* [DATA EXTRACT]
◆ ◆ ◆ ◆ ◆ ◆ ◆
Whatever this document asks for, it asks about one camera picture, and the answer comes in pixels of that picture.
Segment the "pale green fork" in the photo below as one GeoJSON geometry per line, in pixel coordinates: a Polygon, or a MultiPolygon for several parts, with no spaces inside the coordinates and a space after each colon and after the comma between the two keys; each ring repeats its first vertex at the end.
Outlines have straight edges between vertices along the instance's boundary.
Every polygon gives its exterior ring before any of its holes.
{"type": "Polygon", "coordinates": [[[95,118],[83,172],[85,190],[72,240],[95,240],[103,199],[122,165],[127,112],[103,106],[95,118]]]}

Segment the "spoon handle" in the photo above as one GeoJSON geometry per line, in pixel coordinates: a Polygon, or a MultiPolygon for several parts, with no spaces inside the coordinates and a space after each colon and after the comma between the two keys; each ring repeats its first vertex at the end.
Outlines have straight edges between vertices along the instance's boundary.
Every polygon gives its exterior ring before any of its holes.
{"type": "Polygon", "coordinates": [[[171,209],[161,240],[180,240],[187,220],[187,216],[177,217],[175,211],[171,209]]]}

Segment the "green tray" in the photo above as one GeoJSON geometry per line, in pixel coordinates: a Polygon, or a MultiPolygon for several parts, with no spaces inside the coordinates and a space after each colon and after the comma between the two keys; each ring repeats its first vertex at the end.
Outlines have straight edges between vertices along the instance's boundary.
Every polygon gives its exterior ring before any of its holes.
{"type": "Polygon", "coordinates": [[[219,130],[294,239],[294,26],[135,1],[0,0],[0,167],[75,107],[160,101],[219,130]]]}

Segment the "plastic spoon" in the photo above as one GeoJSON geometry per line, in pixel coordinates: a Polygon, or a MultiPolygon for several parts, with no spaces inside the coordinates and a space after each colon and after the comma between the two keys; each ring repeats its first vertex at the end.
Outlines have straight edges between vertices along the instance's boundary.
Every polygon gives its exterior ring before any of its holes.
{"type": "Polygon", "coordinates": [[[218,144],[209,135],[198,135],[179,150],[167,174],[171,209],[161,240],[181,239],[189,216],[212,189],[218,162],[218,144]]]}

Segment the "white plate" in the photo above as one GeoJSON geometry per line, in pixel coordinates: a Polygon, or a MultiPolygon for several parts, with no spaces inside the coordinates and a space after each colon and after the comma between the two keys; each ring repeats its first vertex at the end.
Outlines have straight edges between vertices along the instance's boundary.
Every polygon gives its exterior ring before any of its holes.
◆ ◆ ◆ ◆ ◆ ◆ ◆
* [EXERCISE INSTRUCTIONS] Every line in the records above that contains the word "green" should be copied out.

* [RESPONSE AREA]
Segment the "pale green fork" in the photo below as one GeoJSON geometry per line, in pixel coordinates: a Polygon, or a MultiPolygon for several parts, with no spaces inside the coordinates and a space after each colon and after the comma between the two keys; each ring repeats its first vertex at the end.
Segment the "green tray" in the photo above as one GeoJSON geometry per line, in pixel coordinates: a Polygon, or a MultiPolygon for several parts, with no spaces inside the coordinates and a space after each colon and after the comma between the two keys; each ring repeats its first vertex at the end.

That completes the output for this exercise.